WORK REQUIRED:
Repeat every entry in the listing below, exactly.

INFORMATION:
╭──
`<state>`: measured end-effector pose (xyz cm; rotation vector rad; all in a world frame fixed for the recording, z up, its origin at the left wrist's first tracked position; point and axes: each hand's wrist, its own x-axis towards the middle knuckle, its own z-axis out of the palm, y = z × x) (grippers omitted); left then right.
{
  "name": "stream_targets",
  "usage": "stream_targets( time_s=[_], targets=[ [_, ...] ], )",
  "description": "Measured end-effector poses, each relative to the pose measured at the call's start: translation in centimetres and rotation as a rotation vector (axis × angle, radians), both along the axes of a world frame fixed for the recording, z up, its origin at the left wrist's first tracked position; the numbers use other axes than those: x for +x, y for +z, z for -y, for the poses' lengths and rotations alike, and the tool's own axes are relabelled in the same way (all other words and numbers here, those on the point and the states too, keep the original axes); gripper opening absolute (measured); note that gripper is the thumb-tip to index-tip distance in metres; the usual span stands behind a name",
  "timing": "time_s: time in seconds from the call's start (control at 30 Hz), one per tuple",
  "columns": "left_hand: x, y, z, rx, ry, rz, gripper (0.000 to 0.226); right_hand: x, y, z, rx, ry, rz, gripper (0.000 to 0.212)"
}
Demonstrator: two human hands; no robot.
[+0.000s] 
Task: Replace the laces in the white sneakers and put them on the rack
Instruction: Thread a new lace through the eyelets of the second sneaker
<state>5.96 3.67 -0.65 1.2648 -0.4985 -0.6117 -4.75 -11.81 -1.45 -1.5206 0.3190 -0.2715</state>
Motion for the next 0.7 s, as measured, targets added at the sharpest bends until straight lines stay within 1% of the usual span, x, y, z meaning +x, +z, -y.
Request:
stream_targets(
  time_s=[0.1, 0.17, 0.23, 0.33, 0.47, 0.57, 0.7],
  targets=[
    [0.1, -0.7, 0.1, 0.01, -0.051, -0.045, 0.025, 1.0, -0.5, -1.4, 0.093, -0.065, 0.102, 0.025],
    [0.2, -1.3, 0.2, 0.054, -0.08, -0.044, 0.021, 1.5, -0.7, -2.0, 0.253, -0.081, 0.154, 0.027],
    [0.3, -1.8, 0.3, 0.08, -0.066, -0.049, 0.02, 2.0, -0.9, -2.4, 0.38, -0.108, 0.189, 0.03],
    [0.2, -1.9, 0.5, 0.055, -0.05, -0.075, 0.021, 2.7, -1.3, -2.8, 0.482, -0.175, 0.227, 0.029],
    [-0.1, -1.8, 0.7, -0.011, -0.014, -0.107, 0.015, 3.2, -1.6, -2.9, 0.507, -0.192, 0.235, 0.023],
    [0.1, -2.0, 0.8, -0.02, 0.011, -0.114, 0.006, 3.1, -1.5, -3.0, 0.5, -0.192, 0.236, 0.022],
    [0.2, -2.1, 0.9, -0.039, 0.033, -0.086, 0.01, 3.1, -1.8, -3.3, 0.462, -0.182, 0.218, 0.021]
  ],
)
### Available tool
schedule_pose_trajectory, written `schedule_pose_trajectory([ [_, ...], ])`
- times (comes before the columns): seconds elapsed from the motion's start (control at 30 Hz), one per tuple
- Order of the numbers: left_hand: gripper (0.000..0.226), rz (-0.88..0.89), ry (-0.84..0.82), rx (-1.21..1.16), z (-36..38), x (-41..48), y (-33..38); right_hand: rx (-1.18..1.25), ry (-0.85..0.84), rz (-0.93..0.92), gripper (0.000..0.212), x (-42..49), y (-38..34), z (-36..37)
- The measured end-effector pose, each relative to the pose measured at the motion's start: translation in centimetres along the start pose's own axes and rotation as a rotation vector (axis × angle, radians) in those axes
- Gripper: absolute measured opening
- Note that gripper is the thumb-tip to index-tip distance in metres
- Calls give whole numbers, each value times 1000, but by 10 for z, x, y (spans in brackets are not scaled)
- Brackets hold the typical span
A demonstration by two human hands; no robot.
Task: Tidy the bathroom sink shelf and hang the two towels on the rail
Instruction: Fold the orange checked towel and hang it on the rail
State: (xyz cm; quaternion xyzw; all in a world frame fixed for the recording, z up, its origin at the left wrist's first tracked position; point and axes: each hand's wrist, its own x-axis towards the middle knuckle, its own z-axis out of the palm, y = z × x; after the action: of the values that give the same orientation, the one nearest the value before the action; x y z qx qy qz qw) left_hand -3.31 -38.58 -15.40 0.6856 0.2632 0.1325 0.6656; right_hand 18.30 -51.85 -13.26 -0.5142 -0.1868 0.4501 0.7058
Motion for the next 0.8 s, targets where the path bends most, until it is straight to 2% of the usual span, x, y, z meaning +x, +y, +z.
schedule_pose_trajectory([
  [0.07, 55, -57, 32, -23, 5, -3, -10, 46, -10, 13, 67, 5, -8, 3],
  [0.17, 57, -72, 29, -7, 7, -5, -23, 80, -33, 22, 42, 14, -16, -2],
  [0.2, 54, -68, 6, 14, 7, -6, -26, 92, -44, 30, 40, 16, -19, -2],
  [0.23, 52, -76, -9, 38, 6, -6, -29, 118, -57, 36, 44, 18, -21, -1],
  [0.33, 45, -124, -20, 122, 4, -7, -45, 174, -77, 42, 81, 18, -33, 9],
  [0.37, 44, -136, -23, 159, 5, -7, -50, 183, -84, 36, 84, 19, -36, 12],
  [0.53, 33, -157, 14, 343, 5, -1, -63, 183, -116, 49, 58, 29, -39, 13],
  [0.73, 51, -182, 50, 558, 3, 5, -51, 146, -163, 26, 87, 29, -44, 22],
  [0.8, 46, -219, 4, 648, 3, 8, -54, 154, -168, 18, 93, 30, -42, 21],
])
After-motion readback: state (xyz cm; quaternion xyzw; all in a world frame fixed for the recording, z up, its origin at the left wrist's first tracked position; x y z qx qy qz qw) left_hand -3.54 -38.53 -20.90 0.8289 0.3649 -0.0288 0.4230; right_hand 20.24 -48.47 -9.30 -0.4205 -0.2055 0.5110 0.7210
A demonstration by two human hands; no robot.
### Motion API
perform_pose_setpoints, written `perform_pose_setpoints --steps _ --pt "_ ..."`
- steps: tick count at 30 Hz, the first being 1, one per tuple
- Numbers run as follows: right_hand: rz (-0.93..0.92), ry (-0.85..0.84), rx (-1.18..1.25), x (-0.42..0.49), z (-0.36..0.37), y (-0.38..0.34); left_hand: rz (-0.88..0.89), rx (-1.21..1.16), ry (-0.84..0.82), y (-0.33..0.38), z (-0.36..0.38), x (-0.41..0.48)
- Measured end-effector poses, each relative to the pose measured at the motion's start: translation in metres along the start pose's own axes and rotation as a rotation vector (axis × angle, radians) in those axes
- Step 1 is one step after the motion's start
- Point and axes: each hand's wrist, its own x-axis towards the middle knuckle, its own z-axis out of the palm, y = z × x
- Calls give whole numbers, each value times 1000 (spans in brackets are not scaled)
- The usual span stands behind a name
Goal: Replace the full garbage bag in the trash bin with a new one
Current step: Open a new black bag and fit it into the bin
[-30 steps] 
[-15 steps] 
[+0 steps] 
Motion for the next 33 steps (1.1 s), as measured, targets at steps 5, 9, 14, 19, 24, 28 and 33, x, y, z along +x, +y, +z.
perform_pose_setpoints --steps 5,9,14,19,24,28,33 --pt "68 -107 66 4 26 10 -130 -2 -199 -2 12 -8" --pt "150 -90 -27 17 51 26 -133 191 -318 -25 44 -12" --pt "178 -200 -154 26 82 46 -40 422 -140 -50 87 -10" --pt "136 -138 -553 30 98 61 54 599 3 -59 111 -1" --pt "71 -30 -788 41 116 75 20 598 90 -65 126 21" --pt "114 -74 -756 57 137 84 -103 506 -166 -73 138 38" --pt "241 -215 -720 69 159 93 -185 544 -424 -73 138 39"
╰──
SOLUTION TO THIS TASK:
`<state>`: measured end-effector pose (xyz cm; rotation vector rad; all in a world frame fixed for the recording, z up, its origin at the left wrist's first tracked position; point and axes: each hand's wrist, its own x-axis towards the middle knuckle, its own z-axis out of the palm, y = z × x) (grippers omitted); left then right.
{
  "name": "stream_targets",
  "usage": "stream_targets( time_s=[_], targets=[ [_, ...] ], )",
  "description": "Measured end-effector poses, each relative to the pose measured at the call's start: translation in centimetres and rotation as a rotation vector (axis × angle, radians), both along the axes of a world frame fixed for the recording, z up, its origin at the left wrist's first tracked position; the numbers use other axes than those: x for +x, y for +z, z for -y, for the poses' lengths and rotations alike, and the tool's own axes are relabelled in the same way (all other words and numbers here, those on the point and the states too, keep the original axes); gripper opening absolute (measured); note that gripper is the thumb-tip to index-tip distance in metres; the usual span stands behind a name",
  "timing": "time_s: time in seconds from the call's start (control at 30 Hz), one per tuple",
  "columns": "left_hand: x, y, z, rx, ry, rz, gripper (0.000 to 0.226); right_hand: x, y, z, rx, ry, rz, gripper (0.000 to 0.212)"
}
Demonstrator: two human hands; no robot.
[+0.000s] 
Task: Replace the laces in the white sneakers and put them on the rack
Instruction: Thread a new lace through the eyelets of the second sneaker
<state>5.96 3.67 -0.65 1.2648 -0.4985 -0.6117 -4.75 -11.81 -1.45 -1.5206 0.3190 -0.2715</state>
Motion for the next 0.7 s, as measured, targets added at the sharpest bends until straight lines stay within 1% of the usual span, x, y, z meaning +x, +z, -y.
Request:
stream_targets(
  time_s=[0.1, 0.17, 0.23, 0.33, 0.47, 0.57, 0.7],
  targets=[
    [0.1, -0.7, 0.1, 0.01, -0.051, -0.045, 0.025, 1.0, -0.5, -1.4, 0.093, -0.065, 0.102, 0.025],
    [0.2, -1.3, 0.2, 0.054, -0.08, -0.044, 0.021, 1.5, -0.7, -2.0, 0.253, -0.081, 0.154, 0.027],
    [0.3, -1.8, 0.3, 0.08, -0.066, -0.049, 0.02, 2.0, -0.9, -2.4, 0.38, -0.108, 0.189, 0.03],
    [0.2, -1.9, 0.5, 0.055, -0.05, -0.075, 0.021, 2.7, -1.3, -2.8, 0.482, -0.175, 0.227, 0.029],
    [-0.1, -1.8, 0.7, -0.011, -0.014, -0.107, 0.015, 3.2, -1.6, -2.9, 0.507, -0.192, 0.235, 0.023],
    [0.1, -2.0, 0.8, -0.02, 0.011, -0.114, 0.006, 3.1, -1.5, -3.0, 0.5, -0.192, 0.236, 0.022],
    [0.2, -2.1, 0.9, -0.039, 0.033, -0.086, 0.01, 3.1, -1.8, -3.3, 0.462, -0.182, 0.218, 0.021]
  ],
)
### Available tool
schedule_pose_trajectory, written `schedule_pose_trajectory([ [_, ...], ])`
- times (comes before the columns): seconds elapsed from the motion's start (control at 30 Hz), one per tuple
- Order of the numbers: left_hand: gripper (0.000..0.226), rz (-0.88..0.89), ry (-0.84..0.82), rx (-1.21..1.16), z (-36..38), x (-41..48), y (-33..38); right_hand: rx (-1.18..1.25), ry (-0.85..0.84), rz (-0.93..0.92), gripper (0.000..0.212), x (-42..49), y (-38..34), z (-36..37)
- The measured end-effector pose, each relative to the pose measured at the motion's start: translation in centimetres along the start pose's own axes and rotation as a rotation vector (axis × angle, radians) in those axes
- Gripper: absolute measured opening
- Note that gripper is the thumb-tip to index-tip distance in metres
- Calls give whole numbers, each value times 1000, but by 10 for z, x, y (spans in brackets are not scaled)
- Brackets hold the typical span
A demonstration by two human hands; no robot.
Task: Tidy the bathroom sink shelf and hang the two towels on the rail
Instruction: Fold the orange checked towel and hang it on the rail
State: (xyz cm; quaternion xyzw; all in a world frame fixed for the recording, z up, its origin at the left wrist's first tracked position; point and axes: each hand's wrist, its own x-axis towards the middle knuckle, its own z-axis out of the palm, y = z × x; after the action: of the values that give the same orientation, the one nearest the value before the action; x y z qx qy qz qw) left_hand -3.31 -38.58 -15.40 0.6856 0.2632 0.1325 0.6656; right_hand 18.30 -51.85 -13.26 -0.5142 -0.1868 0.4501 0.7058
Motion for the next 0.8 s, targets where the path bends most, until it is straight to 2% of the usual span, x, y, z meaning +x, +y, +z.
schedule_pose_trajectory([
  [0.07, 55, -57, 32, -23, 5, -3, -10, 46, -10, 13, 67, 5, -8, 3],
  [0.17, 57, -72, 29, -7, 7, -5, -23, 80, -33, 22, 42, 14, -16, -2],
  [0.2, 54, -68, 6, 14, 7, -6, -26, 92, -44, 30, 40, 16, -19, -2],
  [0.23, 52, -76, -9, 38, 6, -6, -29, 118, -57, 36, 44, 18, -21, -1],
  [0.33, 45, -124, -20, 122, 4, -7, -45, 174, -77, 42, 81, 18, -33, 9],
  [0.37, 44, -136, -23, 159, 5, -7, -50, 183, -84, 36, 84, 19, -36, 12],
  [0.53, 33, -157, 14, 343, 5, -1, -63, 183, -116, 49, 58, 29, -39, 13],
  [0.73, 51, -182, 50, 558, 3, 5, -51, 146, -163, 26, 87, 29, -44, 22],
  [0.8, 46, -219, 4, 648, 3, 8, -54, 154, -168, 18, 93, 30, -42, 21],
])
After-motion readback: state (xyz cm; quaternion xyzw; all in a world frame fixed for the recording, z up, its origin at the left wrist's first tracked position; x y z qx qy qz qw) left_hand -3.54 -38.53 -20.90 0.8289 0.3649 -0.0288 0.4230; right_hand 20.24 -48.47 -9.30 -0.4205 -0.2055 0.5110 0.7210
A demonstration by two human hands; no robot.
### Motion API
perform_pose_setpoints, written `perform_pose_setpoints --steps _ --pt "_ ..."`
- steps: tick count at 30 Hz, the first being 1, one per tuple
- Numbers run as follows: right_hand: rz (-0.93..0.92), ry (-0.85..0.84), rx (-1.18..1.25), x (-0.42..0.49), z (-0.36..0.37), y (-0.38..0.34); left_hand: rz (-0.88..0.89), rx (-1.21..1.16), ry (-0.84..0.82), y (-0.33..0.38), z (-0.36..0.38), x (-0.41..0.48)
- Measured end-effector poses, each relative to the pose measured at the motion's start: translation in metres along the start pose's own axes and rotation as a rotation vector (axis × angle, radians) in those axes
- Step 1 is one step after the motion's start
- Point and axes: each hand's wrist, its own x-axis towards the middle knuckle, its own z-axis out of the palm, y = z × x
- Calls give whole numbers, each value times 1000 (spans in brackets are not scaled)
- The usual span stands behind a name
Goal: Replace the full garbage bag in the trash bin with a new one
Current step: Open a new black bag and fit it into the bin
[-30 steps] 
[-15 steps] 
[+0 steps] 
Motion for the next 33 steps (1.1 s), as measured, targets at steps 5, 9, 14, 19, 24, 28 and 33, x, y, z along +x, +y, +z.
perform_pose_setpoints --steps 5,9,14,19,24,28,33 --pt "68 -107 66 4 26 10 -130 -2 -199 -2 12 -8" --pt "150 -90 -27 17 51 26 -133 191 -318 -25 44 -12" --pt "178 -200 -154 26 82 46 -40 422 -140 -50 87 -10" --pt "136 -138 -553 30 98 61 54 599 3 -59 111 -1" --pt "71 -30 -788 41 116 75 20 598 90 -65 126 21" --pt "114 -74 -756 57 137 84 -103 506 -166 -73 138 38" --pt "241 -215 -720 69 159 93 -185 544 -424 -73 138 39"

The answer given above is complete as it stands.